What is needed is the run of lines from the one with "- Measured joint" through the close of the data, set down exactly.

Content starts

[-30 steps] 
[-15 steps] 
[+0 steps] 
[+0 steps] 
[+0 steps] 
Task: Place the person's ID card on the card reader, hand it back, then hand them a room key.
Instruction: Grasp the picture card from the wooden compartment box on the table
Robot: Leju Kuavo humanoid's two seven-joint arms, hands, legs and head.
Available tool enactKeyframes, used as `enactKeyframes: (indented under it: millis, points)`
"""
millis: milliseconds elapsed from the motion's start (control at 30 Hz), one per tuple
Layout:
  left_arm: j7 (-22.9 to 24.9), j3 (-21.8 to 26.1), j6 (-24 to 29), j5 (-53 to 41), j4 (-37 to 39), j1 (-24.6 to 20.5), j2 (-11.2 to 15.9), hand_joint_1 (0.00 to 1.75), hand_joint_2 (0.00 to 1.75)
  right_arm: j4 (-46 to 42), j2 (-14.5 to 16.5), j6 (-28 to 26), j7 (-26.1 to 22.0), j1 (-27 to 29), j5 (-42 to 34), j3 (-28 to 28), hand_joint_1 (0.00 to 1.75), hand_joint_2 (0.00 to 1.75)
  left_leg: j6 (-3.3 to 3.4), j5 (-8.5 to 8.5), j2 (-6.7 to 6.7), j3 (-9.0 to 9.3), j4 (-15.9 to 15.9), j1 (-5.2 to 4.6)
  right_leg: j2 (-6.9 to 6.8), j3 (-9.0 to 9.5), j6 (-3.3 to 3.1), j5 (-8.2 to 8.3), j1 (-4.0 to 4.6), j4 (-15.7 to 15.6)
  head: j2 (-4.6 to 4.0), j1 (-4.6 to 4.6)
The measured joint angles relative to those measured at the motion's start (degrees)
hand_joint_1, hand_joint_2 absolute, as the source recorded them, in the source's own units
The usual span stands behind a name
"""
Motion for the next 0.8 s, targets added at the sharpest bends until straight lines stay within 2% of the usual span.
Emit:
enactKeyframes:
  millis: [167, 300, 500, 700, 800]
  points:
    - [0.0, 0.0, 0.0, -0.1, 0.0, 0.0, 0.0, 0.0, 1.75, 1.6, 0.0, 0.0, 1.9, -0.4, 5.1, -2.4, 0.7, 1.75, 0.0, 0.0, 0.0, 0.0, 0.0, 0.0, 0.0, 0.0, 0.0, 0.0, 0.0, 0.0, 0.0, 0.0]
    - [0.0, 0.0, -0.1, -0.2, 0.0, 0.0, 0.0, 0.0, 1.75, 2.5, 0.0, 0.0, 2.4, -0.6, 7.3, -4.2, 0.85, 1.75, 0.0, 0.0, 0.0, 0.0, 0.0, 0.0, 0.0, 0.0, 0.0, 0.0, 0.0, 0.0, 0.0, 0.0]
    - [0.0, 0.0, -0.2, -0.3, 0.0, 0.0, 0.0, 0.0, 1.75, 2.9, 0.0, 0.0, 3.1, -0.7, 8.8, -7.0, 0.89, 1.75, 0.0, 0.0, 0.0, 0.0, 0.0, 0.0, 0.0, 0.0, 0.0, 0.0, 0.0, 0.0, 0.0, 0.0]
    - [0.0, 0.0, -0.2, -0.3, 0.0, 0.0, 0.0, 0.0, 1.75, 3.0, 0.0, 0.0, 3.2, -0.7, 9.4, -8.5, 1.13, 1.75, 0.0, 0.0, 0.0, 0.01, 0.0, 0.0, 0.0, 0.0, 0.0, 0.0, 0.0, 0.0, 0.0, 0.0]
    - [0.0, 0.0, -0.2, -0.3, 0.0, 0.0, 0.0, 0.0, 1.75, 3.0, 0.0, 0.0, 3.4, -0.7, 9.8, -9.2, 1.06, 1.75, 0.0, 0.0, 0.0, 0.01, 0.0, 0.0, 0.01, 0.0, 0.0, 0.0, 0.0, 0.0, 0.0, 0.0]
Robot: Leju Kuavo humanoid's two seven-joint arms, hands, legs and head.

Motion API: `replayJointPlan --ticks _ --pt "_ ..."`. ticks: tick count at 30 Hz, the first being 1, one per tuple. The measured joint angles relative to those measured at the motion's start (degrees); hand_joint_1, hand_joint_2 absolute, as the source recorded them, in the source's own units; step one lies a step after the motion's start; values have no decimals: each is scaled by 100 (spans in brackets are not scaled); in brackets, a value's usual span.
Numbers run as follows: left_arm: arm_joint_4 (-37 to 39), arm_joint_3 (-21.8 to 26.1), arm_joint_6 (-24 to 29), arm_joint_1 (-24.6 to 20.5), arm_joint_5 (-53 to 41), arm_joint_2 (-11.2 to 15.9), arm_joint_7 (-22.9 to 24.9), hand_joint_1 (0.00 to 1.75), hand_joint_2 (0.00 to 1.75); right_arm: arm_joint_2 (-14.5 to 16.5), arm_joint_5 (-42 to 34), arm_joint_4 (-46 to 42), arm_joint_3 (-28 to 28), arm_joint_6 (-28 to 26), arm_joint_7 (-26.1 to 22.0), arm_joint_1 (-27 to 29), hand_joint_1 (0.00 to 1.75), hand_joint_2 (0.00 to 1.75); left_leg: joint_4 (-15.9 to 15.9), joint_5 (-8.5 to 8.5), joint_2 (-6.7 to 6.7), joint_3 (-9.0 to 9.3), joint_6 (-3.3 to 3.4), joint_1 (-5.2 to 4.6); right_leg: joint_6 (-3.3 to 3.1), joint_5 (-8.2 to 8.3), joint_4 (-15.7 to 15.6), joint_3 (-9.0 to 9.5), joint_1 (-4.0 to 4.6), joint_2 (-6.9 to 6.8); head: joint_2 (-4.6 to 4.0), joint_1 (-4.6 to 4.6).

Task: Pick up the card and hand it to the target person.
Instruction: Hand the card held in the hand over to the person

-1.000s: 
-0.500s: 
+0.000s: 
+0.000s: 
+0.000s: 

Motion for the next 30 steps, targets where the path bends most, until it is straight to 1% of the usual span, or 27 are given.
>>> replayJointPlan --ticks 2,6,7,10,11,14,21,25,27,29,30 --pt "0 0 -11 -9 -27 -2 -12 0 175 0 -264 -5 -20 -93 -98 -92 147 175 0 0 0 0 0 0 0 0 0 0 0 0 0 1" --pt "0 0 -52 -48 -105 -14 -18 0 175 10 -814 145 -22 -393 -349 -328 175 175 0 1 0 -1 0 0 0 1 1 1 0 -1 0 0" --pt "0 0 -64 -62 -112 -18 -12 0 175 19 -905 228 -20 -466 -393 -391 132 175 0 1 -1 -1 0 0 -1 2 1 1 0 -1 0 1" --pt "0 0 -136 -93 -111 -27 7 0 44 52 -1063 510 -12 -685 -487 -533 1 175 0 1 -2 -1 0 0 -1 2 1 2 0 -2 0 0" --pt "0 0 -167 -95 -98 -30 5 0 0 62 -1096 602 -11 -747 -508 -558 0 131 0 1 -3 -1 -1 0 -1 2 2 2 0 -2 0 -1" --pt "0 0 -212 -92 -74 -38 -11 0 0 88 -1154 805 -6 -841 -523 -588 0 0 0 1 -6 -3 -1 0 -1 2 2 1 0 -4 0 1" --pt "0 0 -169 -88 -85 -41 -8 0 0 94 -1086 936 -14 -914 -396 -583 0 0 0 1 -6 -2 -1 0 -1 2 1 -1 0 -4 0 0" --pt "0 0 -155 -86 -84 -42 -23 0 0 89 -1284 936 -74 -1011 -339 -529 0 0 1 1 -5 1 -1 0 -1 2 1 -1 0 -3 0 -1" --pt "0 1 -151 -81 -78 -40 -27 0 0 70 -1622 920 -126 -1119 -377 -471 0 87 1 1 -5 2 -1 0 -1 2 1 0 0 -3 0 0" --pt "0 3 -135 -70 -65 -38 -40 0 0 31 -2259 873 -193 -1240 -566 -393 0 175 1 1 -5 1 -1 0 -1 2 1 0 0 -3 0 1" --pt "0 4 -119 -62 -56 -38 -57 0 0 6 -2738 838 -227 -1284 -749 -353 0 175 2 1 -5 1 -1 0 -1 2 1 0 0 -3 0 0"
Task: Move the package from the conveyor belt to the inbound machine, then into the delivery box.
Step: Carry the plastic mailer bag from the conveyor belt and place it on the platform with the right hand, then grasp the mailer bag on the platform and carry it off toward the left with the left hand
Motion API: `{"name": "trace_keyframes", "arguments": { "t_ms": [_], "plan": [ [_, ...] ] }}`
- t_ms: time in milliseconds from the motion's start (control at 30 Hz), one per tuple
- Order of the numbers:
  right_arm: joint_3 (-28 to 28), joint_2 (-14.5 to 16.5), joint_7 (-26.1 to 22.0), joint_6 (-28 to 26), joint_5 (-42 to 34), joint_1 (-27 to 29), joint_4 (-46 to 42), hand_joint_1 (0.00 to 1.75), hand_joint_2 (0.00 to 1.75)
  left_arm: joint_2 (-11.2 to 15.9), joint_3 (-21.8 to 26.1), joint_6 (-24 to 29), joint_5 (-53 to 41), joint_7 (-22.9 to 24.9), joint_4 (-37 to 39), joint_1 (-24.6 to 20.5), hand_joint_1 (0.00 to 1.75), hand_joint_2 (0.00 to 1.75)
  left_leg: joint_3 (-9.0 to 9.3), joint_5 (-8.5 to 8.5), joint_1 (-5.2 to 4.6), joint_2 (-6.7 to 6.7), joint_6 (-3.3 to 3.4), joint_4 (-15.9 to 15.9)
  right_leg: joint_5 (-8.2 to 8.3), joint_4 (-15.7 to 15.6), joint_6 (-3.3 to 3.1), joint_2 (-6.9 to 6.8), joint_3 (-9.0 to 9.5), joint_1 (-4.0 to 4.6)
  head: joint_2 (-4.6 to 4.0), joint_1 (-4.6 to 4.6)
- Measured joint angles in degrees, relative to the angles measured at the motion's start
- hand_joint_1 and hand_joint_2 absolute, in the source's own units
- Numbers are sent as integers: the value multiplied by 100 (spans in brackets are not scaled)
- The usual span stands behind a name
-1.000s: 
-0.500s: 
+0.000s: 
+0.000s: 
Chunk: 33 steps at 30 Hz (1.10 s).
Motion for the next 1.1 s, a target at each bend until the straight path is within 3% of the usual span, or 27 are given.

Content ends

== Task response ==
- Measured joint angles in degrees, relative to the angles measured at the motion's start
- hand_joint_1 and hand_joint_2 absolute, in the source's own units
- Numbers are sent as integers: the value multiplied by 100 (spans in brackets are not scaled)
- The usual span stands behind a name
-1.000s: 
-0.500s: 
+0.000s: 
+0.000s: 
Chunk: 33 steps at 30 Hz (1.10 s).
Motion for the next 1.1 s, a target at each bend until the straight path is within 3% of the usual span, or 27 are given.

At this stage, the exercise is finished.